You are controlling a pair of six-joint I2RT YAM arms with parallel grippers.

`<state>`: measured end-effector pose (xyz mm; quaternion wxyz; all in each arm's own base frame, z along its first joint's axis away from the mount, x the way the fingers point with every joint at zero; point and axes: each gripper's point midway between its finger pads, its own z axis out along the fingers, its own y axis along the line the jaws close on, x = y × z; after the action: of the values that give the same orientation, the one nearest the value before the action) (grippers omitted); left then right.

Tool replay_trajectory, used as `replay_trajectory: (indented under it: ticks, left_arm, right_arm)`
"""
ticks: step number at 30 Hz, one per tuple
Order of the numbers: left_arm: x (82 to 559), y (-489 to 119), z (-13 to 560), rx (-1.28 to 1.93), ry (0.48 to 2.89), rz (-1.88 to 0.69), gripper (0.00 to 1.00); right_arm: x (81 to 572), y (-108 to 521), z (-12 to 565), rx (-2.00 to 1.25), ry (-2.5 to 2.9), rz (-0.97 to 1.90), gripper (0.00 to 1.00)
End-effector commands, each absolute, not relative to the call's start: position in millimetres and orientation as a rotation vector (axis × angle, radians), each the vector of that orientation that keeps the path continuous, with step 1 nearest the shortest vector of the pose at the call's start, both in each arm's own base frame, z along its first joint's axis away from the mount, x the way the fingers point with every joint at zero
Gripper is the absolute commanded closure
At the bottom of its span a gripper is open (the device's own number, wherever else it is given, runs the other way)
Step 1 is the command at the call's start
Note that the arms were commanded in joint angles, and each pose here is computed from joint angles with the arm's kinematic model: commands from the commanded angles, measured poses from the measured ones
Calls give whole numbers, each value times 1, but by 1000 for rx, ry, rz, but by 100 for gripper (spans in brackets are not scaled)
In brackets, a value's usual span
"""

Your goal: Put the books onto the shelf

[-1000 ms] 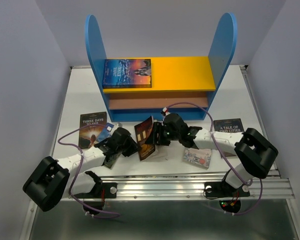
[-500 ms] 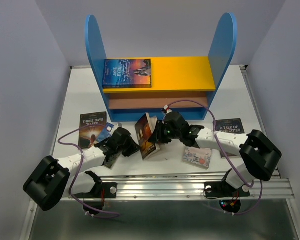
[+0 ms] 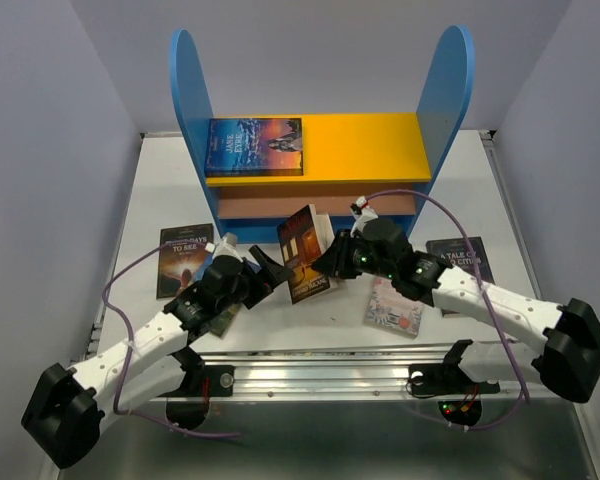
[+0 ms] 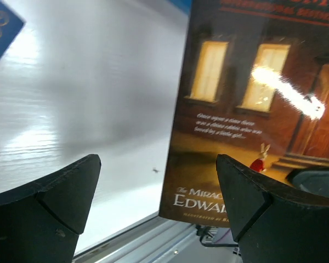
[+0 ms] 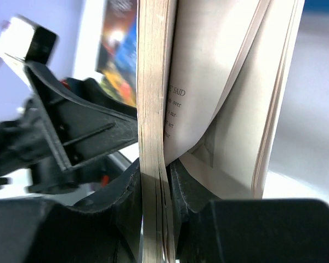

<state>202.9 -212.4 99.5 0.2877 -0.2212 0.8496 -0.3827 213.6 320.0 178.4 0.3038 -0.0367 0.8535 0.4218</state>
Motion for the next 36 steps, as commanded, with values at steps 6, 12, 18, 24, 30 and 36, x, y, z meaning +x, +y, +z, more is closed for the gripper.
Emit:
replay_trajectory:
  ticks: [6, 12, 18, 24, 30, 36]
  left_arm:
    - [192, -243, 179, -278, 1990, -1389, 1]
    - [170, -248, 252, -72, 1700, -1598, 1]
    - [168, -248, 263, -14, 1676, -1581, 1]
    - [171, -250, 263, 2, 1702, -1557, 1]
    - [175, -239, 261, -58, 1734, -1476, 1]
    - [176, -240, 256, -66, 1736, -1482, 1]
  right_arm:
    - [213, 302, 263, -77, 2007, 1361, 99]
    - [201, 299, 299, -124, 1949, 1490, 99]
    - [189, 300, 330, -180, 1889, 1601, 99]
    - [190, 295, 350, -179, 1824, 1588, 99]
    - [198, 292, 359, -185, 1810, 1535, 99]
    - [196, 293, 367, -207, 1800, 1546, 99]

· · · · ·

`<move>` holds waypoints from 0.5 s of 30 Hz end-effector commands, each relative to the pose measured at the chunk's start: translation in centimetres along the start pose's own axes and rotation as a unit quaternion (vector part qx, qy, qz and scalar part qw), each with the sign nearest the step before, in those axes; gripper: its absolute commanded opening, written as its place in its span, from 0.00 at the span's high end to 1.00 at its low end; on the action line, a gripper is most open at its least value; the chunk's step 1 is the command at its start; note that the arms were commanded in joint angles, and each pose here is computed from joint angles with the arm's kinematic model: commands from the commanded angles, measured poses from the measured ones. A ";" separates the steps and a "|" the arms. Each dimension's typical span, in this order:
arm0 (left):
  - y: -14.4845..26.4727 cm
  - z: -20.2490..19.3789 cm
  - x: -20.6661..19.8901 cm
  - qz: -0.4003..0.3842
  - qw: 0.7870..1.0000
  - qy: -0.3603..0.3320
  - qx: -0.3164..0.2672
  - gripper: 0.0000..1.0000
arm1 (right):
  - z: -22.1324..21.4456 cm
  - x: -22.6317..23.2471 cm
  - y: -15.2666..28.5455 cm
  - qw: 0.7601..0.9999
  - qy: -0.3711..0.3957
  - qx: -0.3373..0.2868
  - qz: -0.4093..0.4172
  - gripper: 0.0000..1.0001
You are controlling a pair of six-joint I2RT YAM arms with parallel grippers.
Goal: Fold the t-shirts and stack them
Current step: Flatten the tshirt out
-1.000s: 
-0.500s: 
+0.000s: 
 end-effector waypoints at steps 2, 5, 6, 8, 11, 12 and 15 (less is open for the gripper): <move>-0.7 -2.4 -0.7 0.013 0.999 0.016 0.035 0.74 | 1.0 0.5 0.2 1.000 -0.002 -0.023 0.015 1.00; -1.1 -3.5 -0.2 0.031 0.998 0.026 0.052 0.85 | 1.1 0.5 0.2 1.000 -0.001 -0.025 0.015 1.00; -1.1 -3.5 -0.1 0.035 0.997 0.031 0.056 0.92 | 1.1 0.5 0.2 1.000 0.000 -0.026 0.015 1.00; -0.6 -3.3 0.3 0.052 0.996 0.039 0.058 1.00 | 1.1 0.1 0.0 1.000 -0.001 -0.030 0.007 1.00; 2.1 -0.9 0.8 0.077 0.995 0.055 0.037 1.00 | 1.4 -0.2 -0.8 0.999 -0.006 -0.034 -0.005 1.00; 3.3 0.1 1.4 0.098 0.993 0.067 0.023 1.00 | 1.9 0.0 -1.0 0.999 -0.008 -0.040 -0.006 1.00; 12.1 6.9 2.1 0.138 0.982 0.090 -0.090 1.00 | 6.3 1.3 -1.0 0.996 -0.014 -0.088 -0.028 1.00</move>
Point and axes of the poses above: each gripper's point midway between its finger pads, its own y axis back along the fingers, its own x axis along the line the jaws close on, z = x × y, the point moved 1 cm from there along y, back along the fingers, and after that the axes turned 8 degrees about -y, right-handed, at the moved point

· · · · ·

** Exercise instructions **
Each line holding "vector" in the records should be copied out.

** Answer space **
End-effector commands, each absolute, not relative to the call's start: position in millimetres and orientation as a rotation vector (axis × angle, radians), each the vector of that orientation that keeps the path continuous, with step 1 nearest the shortest vector of the pose at the call's start, both in each arm's own base frame, z along its first joint's axis away from the mount, x the way the fingers point with every joint at zero
`<move>` holds waypoints from 0.5 s of 30 Hz end-effector commands, each relative to the pose measured at the chunk's start: translation in centimetres along the start pose's own axes and rotation as a unit quaternion (vector part qx, qy, qz and scalar part qw), each with the sign nearest the step before, in those axes; gripper: its absolute commanded opening, written as its place in its span, from 0.00 at the span's high end to 1.00 at its low end; on the action line, a gripper is most open at its least value; the chunk's step 1 is the command at its start; note that the arms were commanded in joint angles, and each pose here is computed from joint angles with the arm's kinematic model: commands from the commanded angles, measured poses from the measured ones. A ";" separates the steps and a "|" the arms. Each dimension's typical span, in this order:

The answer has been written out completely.